Un dossier compliqué, dont le débat est entaché d’émotions, de contre-vérités et du souci de la production de nourriture suffisante et saine, vient de passer le vote en commission de l’environnement au PE. Les ministres de l’agriculture ont arrêté leur position commune – 4 pays se sont abstenus – en août. Au premier texte de la Commission européenne, présenté en 2006 des changements notables ont été apportés. Une fois de plus le constat doit être fait que depuis la première directive votée en 1991, le contrôle de sa mise en place n’a été fait que très sommairement. Déjà la dénomination pose problème: pour les uns il s’agit de pesticides, pour les autres de produit phytosanitaires.
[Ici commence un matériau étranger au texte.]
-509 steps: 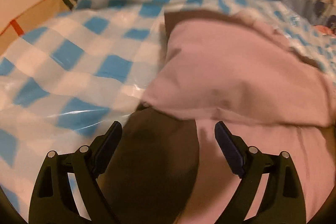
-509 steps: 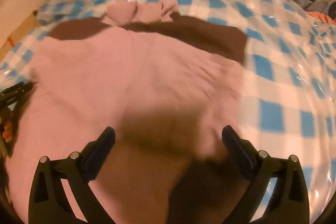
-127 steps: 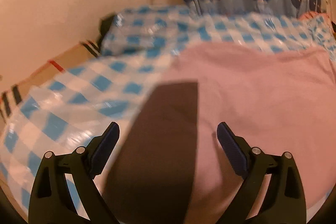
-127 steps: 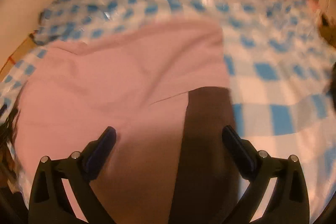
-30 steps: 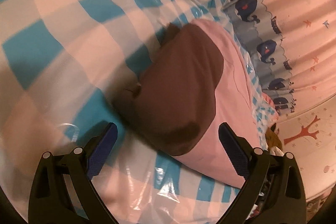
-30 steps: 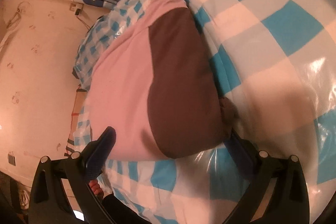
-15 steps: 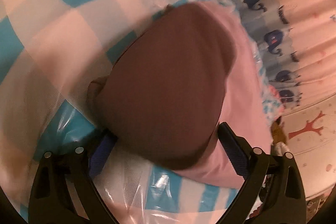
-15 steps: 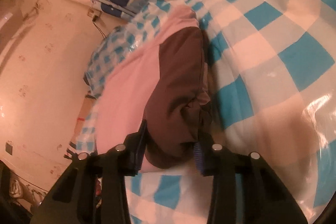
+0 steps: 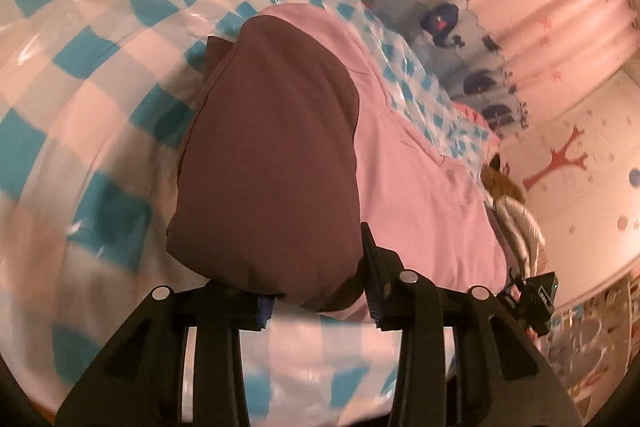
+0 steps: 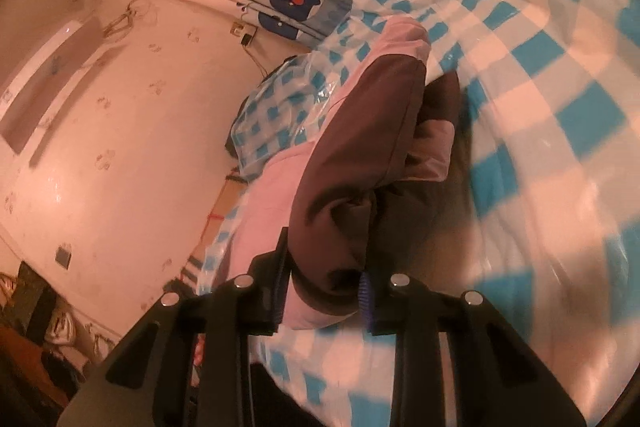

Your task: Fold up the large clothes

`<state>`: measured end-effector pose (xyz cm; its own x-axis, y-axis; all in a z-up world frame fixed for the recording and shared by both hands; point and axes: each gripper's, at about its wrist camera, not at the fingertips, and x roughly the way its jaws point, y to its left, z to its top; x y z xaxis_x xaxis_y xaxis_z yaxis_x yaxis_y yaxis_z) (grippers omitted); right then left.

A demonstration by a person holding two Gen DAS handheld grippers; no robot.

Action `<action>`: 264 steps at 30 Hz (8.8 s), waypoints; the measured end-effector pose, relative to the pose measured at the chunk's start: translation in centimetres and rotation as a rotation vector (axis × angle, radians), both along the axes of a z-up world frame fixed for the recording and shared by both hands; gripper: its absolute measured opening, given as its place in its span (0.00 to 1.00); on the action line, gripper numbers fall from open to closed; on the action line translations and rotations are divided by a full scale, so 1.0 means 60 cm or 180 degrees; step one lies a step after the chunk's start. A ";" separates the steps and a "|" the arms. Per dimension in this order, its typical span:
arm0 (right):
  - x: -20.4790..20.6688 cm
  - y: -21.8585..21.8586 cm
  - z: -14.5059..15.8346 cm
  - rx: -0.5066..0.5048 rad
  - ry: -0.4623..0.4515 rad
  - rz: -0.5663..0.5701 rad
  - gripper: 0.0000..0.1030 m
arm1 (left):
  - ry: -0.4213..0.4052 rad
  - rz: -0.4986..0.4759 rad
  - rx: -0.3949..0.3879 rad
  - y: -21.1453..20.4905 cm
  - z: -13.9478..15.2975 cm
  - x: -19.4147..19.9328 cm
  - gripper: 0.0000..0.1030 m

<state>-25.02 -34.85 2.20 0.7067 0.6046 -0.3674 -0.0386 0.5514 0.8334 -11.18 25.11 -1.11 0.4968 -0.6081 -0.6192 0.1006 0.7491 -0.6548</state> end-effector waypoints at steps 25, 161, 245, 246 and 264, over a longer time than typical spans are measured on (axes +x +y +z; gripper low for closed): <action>-0.131 0.016 0.020 -0.0252 0.0062 -0.0042 0.35 | -0.0019 0.0012 0.0427 -0.014 0.033 -0.074 0.41; 0.121 0.073 0.003 -0.2639 -0.0370 0.0505 0.93 | -0.1632 -0.0825 0.1762 -0.676 0.105 -0.160 0.82; 0.200 -0.009 -0.031 -0.2053 0.0497 0.0330 0.95 | -0.1413 -0.1373 0.2034 -0.684 0.078 -0.126 0.93; 0.199 -0.012 -0.025 -0.2027 0.0532 0.0334 0.95 | -0.1418 -0.1375 0.2026 -0.683 0.078 -0.126 0.93; 0.122 0.000 -0.030 -0.2156 0.0458 0.0302 0.95 | -0.1392 -0.1333 0.2237 -0.695 0.073 -0.126 0.93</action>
<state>-17.70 -34.85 0.42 0.5782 0.2660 -0.7713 -0.0271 0.9511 0.3077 -18.71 -16.56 3.29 0.5977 -0.3465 -0.7229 0.5835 0.8064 0.0959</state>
En fait c’est un peu des deux. Sauf que pour combattre les maladies des plantes il peut être fait recours à certaines alternatives, biocides et autres, mais que les produits toxiques développés par l’industrie chimique restent en résidus dans l’alimentation, dans les cours d’eau, les nappes phréatiques, et sont susceptibles de générer des cancers et d’autres maladies de plus en plus fréquentes, dont les causes ne sont pas encore prouvées avec certitude. Cercle vicieux! Comment produire une alimentation saine, à quantités suffisantes, à des coûts abordables, et que faire pour traiter les maladies des plantes avec soin et modération? Si les produits élaborés par l’industrie chimique n’étaient pas toxiques, pas besoin d’en réglementer l’usage, ni d’en réduire les quantités. Et c’est là où le bat blesse.
Depuis la dernière directive les recherches des grands groupes de l’industrie se sont plutôt orientées vers des développements d’organismes génétiquement modifiés (OGM), de produits à base d’hormones et de traitement des semences, engendrant de nouveaux problèmes, comme p.ex. les effets désastreux sur la reproductivité et la mortalité des abeilles. La complexité de cause à effets devrait soumettre les décisions à des critères scientifiques, incluant aussi le calcul des risques à long terme. L’étude d’impact sur la santé humaine élaborée pour le parlement prouve qu’il est temps d’agir. Mais à cela les polémiques n’apportent que la confusion. Les agriculteurs ne sont d’ailleurs pas les seuls concernés. Parmi les utilisateurs de pesticides figurent aussi les villes et communes, les chemins de fers, les jardiniers. Qui dit marché dit concurrence! Que de lobbying fait par les grands groupes pour exclure la concurrence, pour évincer les petits distributeurs agréés seulement à force de nombreuse entraves commerciales. Pas question d’introduire une approche basée sur le risque: les purs et durs défenseur de la lobby chimique veulent la certitude! Ainsi il faudrait attendre des expériences faite sur des humains pour prouver que les substances « perturbateurs endocriniens » ont une influence sur la fertilité déficiente des jeunes générations!
Loin d’avoir banni toutes les substances toxiques, des compromis ont pu être élaborés, agrées par les gestionnaires des stations d’épuration entre autres…car l’état de pollution des eaux est directement dépendante de l’usage des pesticides. Le prix de l’eau potable y sera lié, raison de plus de veiller à un usage judicieux des produits toxiques. D’ici au 2e vote en plénière, où le PE devra s’exprimer aux deux tiers de majorité pour que la réglementation de l’autorisation puisse être clôturée, les pressions des lobbys vont bon train.
Les consommateurs se trouvent dans leur collimateur. Et à l’instar de la crise financière, où le manque évident de calcul du risque a abouti à l’effondrement d’investissements « fiction », le risque pour la santé et les dépenses engendrées par l’utilisation excessive de produits toxiques aura un coût. Différé, il est vrai, car en attendant, le chiffre d’affaire de certains groupes chimiques est à la hausse….
Ce seront les caisses de maladie qui payeront pour les dégâts.